All of the active (and want-to-be-active) players named in the Al Jazeera “drug ring” investigation late last year are said to be ready and willing to be interviewed by the league. That would include current Green Bay Packers linebackers Clay Matthews and Julius Peppers, along with former Packers linebacker Mike Neal.
The NFL has been investigating the allegations since January, but has yet to speak to any of the players named in the report.
Per a source with knowledge of the situation, the players in question — Clay Matthews, Julius Peppers, and James Harrison — are and have been willing to submit to interviews, along with free-agent Mike Neal. The delay arises from an inability of the NFL and NFL Players Association to reach an agreement on the scope of the interviews and other factors relevant to the process.
As we noted on Friday, the NFLPA has been blocking these interviews from happening. The league issued a letter this week saying all interviews will take place on the first day of training camp. For the Packers, that day is July 26.
Why is the NFLPA dragging its feet here?
That’s pretty simple.
These drug allegations spring from a report by a now disbanded news organization (Al Jazeera America) in which the primary source later recanted his statements.
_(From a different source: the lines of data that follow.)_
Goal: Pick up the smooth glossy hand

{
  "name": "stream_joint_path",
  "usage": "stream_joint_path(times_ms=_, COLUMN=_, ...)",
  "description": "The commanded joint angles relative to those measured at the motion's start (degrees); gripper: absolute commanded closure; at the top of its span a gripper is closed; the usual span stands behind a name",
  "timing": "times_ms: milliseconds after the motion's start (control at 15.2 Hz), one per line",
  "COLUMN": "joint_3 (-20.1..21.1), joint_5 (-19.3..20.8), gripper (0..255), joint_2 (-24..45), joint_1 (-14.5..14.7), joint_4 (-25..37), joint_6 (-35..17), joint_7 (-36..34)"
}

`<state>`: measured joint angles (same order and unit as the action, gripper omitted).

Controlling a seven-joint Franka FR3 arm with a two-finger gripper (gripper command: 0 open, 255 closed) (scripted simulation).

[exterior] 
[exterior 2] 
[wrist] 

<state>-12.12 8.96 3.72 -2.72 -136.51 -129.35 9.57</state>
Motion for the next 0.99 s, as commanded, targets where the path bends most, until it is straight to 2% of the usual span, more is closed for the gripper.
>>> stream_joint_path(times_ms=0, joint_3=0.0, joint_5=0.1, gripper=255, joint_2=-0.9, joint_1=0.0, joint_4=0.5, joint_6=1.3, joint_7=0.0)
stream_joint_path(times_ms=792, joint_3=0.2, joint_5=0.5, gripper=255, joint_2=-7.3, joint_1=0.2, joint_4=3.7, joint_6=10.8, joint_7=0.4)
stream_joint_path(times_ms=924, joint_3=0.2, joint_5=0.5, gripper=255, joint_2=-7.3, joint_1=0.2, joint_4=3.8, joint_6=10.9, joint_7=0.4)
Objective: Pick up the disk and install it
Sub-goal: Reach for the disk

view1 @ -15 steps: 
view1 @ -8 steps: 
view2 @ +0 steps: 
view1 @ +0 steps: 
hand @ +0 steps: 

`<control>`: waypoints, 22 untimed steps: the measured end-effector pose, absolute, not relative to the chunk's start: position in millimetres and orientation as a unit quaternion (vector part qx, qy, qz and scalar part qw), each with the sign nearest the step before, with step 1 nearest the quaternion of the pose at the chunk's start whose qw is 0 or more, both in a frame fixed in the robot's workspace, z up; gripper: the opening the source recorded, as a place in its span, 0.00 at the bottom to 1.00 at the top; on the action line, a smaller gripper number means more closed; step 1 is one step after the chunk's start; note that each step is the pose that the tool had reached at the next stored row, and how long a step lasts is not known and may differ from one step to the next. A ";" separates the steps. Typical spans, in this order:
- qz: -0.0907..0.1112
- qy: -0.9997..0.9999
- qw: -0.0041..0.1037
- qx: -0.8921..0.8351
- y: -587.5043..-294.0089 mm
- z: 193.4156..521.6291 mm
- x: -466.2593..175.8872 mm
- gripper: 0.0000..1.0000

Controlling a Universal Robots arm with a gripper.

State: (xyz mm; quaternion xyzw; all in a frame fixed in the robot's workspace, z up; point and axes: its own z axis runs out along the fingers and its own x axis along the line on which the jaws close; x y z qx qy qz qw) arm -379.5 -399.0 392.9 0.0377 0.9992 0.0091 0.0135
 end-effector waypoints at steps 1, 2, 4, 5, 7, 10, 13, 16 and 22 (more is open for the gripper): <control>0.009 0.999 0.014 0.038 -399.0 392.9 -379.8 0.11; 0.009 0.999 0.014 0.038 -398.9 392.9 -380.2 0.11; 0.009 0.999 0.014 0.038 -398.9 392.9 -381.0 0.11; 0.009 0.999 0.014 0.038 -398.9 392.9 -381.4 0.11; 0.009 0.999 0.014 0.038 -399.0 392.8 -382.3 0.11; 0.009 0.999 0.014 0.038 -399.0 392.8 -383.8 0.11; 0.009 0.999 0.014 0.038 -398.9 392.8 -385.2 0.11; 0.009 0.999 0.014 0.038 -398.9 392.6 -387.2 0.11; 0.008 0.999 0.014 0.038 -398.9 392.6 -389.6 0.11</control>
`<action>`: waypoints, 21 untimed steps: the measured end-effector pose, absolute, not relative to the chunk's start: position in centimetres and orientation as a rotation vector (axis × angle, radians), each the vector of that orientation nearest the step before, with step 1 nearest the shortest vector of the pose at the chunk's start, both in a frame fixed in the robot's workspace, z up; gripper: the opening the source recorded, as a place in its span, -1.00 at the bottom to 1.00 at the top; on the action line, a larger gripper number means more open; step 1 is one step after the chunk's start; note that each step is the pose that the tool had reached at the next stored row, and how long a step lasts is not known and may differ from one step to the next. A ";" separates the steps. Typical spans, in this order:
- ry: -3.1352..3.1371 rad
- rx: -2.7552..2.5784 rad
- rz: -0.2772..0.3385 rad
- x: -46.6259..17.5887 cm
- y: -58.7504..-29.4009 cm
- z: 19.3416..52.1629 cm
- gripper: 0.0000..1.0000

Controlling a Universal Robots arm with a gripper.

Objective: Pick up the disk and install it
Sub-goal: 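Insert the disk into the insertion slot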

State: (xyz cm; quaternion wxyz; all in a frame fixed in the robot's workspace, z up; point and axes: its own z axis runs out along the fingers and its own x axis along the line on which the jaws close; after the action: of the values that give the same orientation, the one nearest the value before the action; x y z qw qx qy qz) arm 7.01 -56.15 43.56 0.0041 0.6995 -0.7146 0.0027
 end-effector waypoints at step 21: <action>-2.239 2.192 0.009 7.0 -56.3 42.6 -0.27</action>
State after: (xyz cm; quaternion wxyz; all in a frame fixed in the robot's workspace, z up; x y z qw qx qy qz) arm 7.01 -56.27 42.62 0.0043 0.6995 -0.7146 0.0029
So, where do you draw the line in protecting your players if you’re the NFLPA?
I could go on Twitter right now and claim that Adrian Peterson abuses children… oh, wait a second, that really happened. I could go on Twitter right now and claim Teddy Bridgewater mainlines heroin in his downtime. Does the league get to interview Ted about that allegation?
This is about precedent.
If the player’s association allows these interviews to proceed, then that opens the door for all kinds of intrusion by the NFL.
As for the Packers named in these allegations, they’ve all denied any wrongdoing. Surely, they’re eager to clear their names and move on.